Data Engineering with Avishkar: 08/01/2014

August 21, 2014

SQL Server 2014

SQL Server 2014

SQL Server 2014 is comprehensive in-memory technologies for OLTP (code-named “Hekaton”), data warehousing, and analytics built directly into SQL Server. It also provides new hybrid solutions for cloud backup and disaster recovery as well as takes advantage of new capabilities in Windows Server 2012 R2 to provide enterprise-class availability and scalability with predictable performance and reduced infrastructure costs.

Benefits

In-Memory OLTP: Provides in-memory OLTP capabilities built into core SQL Server database to significantly improve the transactional speed and throughput of your database application. Microsoft claims SQL Server 2014 can make database operations as much as 30 times faster. To use it, a database must have certain tables (actually, the file groups used to store tables) declared as memory-optimized. The resulting table can be used as a conventional database table or as a substitute for a temporary table.
In-Memory Updateable ColumnStore:
Use the columnstore index to achieve up to 10x query performance gains over traditional row-oriented storage, and up to 7x data compression over the uncompressed data size. It provides faster load speed, query performance, concurrency, and even lower price per terabyte. Since the clustered columnstore index is updateable, your workload can perform a large number of insert, update, and delete operations. Columnstore indexes work well for mostly read-only queries that perform analysis on large data sets.

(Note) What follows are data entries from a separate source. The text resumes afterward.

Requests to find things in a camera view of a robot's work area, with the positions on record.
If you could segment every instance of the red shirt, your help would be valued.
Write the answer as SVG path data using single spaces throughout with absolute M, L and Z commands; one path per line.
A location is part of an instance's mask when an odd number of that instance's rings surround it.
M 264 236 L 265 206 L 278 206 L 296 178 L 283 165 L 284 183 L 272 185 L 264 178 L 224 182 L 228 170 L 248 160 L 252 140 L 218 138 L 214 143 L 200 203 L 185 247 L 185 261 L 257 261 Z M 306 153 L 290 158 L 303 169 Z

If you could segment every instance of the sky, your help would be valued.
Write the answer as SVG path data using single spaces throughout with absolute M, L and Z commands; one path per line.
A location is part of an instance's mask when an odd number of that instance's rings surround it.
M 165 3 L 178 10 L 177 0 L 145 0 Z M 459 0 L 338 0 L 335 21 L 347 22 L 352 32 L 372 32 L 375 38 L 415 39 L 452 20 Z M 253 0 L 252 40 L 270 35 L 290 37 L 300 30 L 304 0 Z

Columnstore Index benefits:

Columns often have similar data, which results in high compression rates.
High compression rates improve query performance by using a smaller in-memory footprint. In turn, query performance can improve because SQL Server can perform more query and data operations in-memory.
A new query execution mechanism called batch-mode execution has been added to SQL Server that reduces CPU usage by a large amount. Batch-mode execution is closely integrated with, and optimized around, the columnstore storage format. Batch-mode execution is sometimes known as vector-based or vectorized execution.
Queries often select only a few columns from a table, which reduces total I/O from the physical media.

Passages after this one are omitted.